* _Data extract_

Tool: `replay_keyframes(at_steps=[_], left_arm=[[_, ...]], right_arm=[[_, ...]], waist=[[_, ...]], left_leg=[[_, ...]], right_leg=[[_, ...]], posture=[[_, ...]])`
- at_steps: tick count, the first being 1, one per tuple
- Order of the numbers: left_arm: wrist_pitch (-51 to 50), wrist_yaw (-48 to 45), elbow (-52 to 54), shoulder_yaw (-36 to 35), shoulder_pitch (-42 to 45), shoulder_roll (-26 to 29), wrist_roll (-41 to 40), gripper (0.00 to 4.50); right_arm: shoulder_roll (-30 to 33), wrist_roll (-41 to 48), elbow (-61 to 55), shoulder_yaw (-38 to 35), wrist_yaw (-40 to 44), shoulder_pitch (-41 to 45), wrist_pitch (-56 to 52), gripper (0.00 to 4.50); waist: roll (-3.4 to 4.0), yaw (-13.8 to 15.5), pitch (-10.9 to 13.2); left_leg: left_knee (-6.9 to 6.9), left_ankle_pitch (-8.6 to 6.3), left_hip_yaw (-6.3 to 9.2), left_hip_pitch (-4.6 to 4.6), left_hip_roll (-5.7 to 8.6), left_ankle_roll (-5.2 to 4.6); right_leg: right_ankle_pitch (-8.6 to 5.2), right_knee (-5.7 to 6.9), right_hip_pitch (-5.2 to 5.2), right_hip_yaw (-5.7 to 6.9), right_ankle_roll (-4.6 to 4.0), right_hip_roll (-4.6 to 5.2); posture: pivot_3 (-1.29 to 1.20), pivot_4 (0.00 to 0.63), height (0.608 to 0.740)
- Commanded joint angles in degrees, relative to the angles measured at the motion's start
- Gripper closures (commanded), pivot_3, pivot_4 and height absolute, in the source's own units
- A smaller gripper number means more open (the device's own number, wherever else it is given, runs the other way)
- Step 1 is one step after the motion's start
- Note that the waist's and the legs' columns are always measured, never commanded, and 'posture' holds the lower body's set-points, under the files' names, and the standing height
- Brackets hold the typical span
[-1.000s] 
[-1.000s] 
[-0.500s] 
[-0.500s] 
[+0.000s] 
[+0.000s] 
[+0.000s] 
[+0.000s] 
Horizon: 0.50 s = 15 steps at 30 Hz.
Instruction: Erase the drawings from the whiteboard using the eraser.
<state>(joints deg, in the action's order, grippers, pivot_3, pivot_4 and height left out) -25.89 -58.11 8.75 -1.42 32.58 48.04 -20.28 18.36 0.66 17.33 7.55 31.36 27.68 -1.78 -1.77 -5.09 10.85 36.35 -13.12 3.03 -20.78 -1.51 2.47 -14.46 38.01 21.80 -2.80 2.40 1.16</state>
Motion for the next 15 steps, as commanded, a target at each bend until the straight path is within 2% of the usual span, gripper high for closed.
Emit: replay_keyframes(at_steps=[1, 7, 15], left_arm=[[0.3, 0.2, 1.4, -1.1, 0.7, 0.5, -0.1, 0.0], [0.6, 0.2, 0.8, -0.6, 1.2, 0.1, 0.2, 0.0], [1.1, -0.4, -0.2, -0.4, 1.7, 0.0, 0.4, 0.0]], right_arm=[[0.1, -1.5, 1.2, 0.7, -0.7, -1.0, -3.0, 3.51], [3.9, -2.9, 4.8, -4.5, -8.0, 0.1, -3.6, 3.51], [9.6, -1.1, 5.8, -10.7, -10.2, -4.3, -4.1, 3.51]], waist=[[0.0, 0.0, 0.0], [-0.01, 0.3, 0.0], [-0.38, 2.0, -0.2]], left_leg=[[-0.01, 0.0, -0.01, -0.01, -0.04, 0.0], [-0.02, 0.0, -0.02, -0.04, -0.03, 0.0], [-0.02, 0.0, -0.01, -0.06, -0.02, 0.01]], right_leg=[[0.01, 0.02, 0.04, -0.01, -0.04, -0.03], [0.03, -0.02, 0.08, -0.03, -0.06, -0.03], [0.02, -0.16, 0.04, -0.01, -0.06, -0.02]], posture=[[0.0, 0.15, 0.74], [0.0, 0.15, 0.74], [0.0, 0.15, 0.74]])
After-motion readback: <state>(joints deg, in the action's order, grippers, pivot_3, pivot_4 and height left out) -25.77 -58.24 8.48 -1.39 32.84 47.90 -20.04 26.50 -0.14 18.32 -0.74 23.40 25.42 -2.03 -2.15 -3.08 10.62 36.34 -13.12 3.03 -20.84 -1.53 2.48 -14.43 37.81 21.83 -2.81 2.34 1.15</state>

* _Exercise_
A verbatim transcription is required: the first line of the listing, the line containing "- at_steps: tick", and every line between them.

* _Output of the exercise_
Tool: `replay_keyframes(at_steps=[_], left_arm=[[_, ...]], right_arm=[[_, ...]], waist=[[_, ...]], left_leg=[[_, ...]], right_leg=[[_, ...]], posture=[[_, ...]])`
- at_steps: tick count, the first being 1, one per tuple

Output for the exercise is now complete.